Uruguay Reflects Latin American Drift from U.S., Turn to China

By Samantha Pearson

"The U.S. is missing a huge opportunity with Uruguay," said AS/COA's Eric Farnsworth to The Wall Street Journal.

Uruguay is tiny, democratic, relatively affluent and sandwiched between Latin America’s two biggest countries, Brazil and Argentina. It should be a natural ally for the U.S. in Latin America, say former diplomats and foreign-policy experts, given its low levels of corruption, respect for the rule of law and pro-trade policies, making it an island of economic and political stability in a region where populist leaders averse to U.S. policies abound.

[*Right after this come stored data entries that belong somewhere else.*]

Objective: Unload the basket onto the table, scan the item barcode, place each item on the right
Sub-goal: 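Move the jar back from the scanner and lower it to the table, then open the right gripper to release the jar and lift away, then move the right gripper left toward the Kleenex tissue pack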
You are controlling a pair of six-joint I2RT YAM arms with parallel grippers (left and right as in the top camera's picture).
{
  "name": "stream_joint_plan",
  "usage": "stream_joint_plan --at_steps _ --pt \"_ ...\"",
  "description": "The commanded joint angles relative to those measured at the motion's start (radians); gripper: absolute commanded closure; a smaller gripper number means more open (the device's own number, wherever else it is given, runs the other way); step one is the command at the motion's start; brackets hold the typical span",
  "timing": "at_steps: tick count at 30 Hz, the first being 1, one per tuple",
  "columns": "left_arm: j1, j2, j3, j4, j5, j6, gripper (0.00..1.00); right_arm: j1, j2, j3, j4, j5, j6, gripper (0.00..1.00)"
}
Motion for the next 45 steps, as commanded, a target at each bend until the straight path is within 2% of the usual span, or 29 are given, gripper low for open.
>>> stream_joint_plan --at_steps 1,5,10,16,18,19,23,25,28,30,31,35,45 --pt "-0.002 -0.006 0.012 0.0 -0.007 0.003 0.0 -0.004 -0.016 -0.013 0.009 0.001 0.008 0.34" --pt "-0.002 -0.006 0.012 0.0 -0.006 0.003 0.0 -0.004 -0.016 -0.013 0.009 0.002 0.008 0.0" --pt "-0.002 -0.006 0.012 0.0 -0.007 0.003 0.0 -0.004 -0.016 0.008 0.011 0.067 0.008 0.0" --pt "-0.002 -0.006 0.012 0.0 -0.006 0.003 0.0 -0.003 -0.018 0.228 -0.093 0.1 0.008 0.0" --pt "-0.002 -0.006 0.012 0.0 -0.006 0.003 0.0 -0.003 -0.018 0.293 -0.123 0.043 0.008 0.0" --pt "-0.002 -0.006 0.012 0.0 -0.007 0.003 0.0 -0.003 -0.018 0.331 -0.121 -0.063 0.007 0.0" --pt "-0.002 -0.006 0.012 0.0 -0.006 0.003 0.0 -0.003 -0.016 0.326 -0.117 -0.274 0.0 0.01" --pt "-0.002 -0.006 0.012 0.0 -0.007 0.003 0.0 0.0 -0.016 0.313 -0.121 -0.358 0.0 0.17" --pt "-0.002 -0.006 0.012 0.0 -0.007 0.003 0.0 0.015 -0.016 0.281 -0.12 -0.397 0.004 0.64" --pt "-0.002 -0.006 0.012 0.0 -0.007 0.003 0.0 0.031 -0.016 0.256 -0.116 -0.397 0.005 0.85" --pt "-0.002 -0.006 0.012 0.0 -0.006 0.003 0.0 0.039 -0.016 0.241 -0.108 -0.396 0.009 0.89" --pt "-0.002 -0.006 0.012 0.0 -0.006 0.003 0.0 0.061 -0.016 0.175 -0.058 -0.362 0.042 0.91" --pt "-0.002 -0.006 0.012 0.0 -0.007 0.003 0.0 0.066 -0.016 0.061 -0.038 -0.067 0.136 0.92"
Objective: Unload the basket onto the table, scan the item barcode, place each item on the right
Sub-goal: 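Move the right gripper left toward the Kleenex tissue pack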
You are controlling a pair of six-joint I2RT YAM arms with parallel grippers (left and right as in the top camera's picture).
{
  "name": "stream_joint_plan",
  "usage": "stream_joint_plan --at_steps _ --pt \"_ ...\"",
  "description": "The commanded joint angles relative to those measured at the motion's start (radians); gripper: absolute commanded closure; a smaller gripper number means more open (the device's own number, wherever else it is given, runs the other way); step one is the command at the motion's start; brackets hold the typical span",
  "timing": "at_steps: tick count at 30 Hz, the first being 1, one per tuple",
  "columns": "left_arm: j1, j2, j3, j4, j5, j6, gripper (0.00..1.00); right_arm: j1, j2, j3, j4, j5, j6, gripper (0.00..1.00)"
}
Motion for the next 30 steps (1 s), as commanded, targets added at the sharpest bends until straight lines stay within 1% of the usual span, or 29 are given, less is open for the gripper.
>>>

But for years, Uruguay has tried and failed to get a free-trade deal with the U.S. The center-right government here in Montevideo is now negotiating one with China, which has stepped up donations to the country’s schools, hospitals and military in recent years. [...]

"The U.S. is missing a huge opportunity with Uruguay," said Eric Farnsworth, head of the Washington office of the Council of the Americas, an organization that promotes free trade, and a former State Department official.

"In the U.S. I don’t think we’ve truly internalized the idea that there is serious and significant competition in the Western Hemisphere…we’ve always been the only game in town," Farnsworth said of Washington’s attitude to South America.